7. The use of the nutritional composition in the preparation of products for increasing the expression of brain-derived neurotrophic factor and / or glial cell-derived neurotrophic factor, characterized in that, The nutritional composition comprises medium- and long-chain fatty acid triglycerides and nervonic acid, and the mass ratio of the medium- and long-chain fatty acid triglycerides to the nervonic acid is from 2:1 to 1440:
1.
8. The application according to claim 7, characterized in that, The product is intended to improve brain development or promote cognitive development by increasing the expression of brain-derived neurotrophic factor and / or glial cell-derived neurotrophic factor.

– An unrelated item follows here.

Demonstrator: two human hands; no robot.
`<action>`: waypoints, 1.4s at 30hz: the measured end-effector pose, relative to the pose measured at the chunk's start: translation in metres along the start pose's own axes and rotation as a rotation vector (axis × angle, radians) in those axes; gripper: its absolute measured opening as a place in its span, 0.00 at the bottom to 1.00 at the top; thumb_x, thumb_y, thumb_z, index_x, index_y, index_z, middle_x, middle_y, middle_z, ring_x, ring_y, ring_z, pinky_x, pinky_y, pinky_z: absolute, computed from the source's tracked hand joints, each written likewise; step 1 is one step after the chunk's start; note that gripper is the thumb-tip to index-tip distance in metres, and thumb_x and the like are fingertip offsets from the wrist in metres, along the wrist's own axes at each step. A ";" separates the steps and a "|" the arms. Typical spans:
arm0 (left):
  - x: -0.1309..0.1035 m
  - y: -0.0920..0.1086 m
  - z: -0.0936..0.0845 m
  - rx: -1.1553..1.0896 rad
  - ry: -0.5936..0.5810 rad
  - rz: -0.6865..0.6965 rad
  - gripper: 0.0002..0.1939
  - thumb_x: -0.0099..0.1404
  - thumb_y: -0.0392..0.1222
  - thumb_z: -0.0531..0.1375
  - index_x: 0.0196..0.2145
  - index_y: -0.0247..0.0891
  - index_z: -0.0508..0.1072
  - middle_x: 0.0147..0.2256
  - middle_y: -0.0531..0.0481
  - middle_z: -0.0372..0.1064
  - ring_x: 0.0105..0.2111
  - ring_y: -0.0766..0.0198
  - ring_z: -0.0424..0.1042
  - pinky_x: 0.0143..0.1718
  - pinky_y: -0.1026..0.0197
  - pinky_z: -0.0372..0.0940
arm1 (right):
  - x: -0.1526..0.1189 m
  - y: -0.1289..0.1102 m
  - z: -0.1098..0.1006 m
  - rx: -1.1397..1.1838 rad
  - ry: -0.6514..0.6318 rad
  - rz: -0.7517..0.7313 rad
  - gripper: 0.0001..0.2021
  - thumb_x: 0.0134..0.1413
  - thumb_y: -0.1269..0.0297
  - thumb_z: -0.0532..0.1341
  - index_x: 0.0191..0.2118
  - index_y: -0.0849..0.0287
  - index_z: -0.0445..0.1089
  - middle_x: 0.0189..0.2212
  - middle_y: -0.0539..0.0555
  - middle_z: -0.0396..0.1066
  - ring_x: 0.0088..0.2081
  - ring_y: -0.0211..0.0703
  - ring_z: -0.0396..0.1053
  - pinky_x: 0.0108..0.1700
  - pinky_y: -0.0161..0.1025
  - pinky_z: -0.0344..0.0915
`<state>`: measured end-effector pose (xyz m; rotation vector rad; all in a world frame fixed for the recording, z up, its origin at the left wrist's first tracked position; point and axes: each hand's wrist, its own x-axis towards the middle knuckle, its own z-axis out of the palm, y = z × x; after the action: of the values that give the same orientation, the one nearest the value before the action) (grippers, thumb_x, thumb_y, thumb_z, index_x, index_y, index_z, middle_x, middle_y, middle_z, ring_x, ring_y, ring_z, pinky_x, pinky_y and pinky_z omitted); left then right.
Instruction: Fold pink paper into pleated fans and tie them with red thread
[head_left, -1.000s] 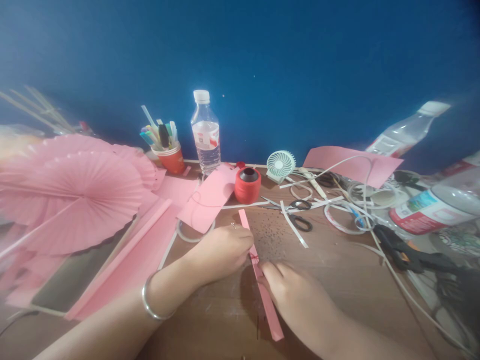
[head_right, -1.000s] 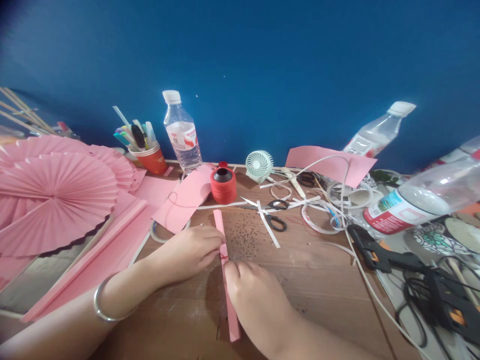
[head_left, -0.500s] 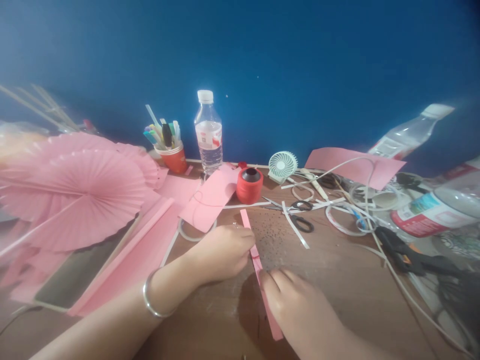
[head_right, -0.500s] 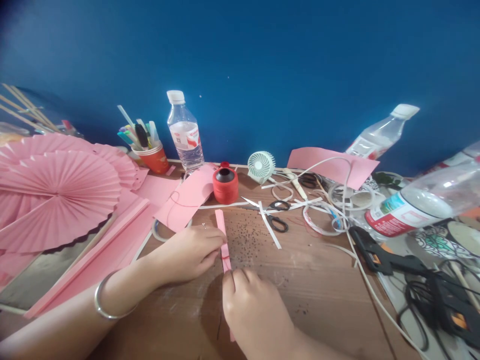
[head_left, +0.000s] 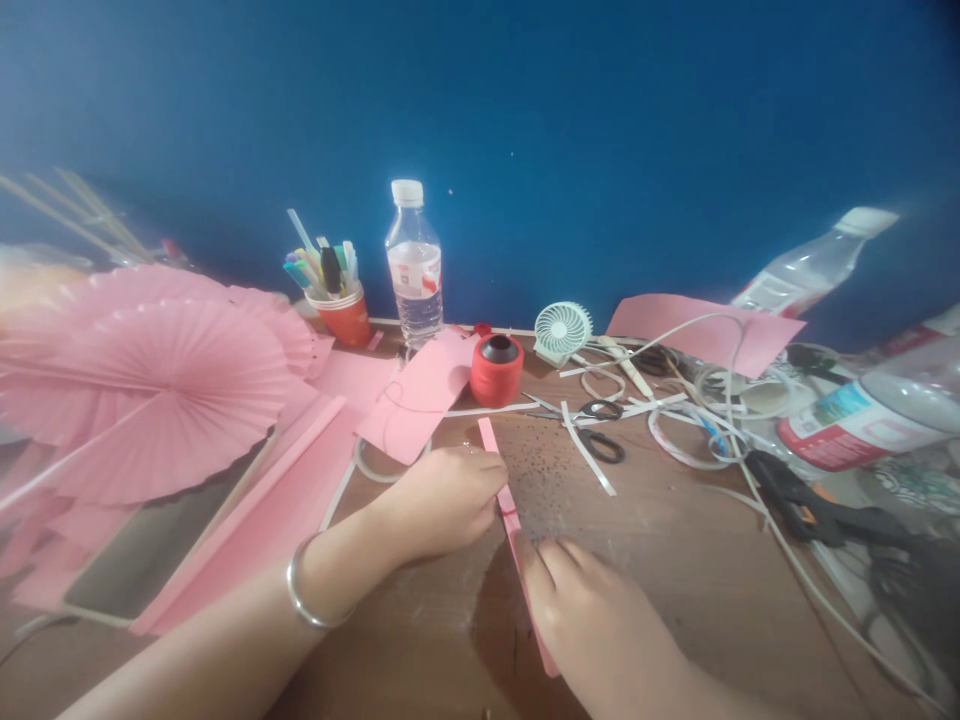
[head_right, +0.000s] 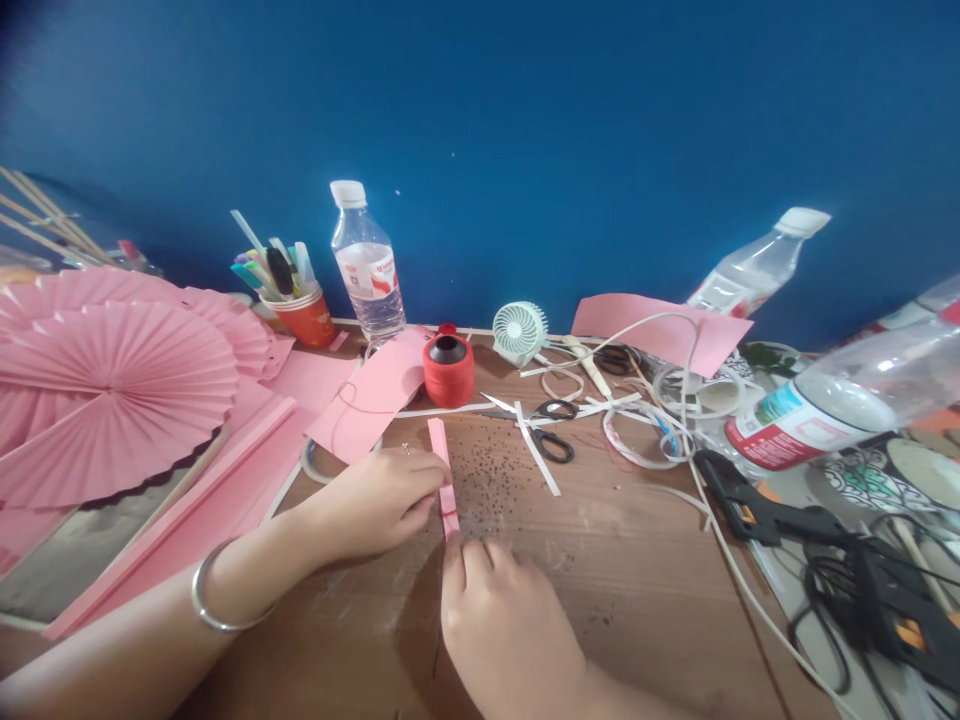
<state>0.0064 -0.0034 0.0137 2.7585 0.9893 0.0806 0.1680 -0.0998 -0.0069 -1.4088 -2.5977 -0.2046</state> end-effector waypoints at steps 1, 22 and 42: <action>0.000 0.000 0.000 0.001 0.003 0.003 0.06 0.54 0.31 0.49 0.25 0.37 0.63 0.26 0.51 0.66 0.28 0.63 0.67 0.28 0.62 0.61 | 0.000 0.000 0.000 0.006 -0.005 -0.002 0.12 0.34 0.78 0.63 0.31 0.63 0.67 0.20 0.51 0.66 0.20 0.43 0.65 0.16 0.37 0.60; 0.000 0.000 0.002 0.005 0.018 0.025 0.07 0.54 0.31 0.48 0.27 0.35 0.66 0.28 0.50 0.67 0.29 0.63 0.67 0.29 0.62 0.62 | 0.002 0.002 0.016 -0.036 0.010 -0.009 0.17 0.40 0.84 0.52 0.39 0.65 0.66 0.21 0.52 0.66 0.22 0.40 0.65 0.22 0.35 0.57; -0.001 -0.004 0.015 0.084 0.144 0.168 0.07 0.54 0.31 0.49 0.23 0.36 0.64 0.24 0.51 0.63 0.26 0.64 0.63 0.26 0.61 0.58 | 0.007 0.022 0.021 0.175 0.183 0.045 0.11 0.45 0.81 0.50 0.25 0.59 0.65 0.18 0.50 0.64 0.21 0.40 0.63 0.25 0.36 0.51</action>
<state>0.0045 -0.0039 -0.0018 2.9439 0.8088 0.2730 0.1813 -0.0778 -0.0254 -1.3209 -2.3708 -0.0930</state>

9. The application according to claim 7, characterized in that, The product is intended to enhance learning and / or memory function by increasing the expression of brain-derived neurotrophic factor and / or glial cell-derived neurotrophic factor.
10. The application according to claim 7, characterized in that, The product is intended to nourish, protect, or promote nerve development by increasing the expression of brain-derived neurotrophic factor and / or glial cell-derived neurotrophic factor.
11. The application according to any one of claims 7-10, characterized in that, The product in question is either a pharmaceutical or a food product.
12. The application according to claim 11, characterized in that, The food in question is a health supplement.
13. The application according to claim 11, characterized in that, The food in question is infant food.
14. The application according to claim 11, characterized in that, The food products mentioned are dairy products, candies, beverages, bread, or biscuits.
15. The application according to claim 11, characterized in that, The food product is milk powder or fermented food.
16. The application according to claim 15, characterized in that, The milk powder is infant formula, children's formula, youth formula, formula for pregnant women, or formula for the middle-aged and elderly.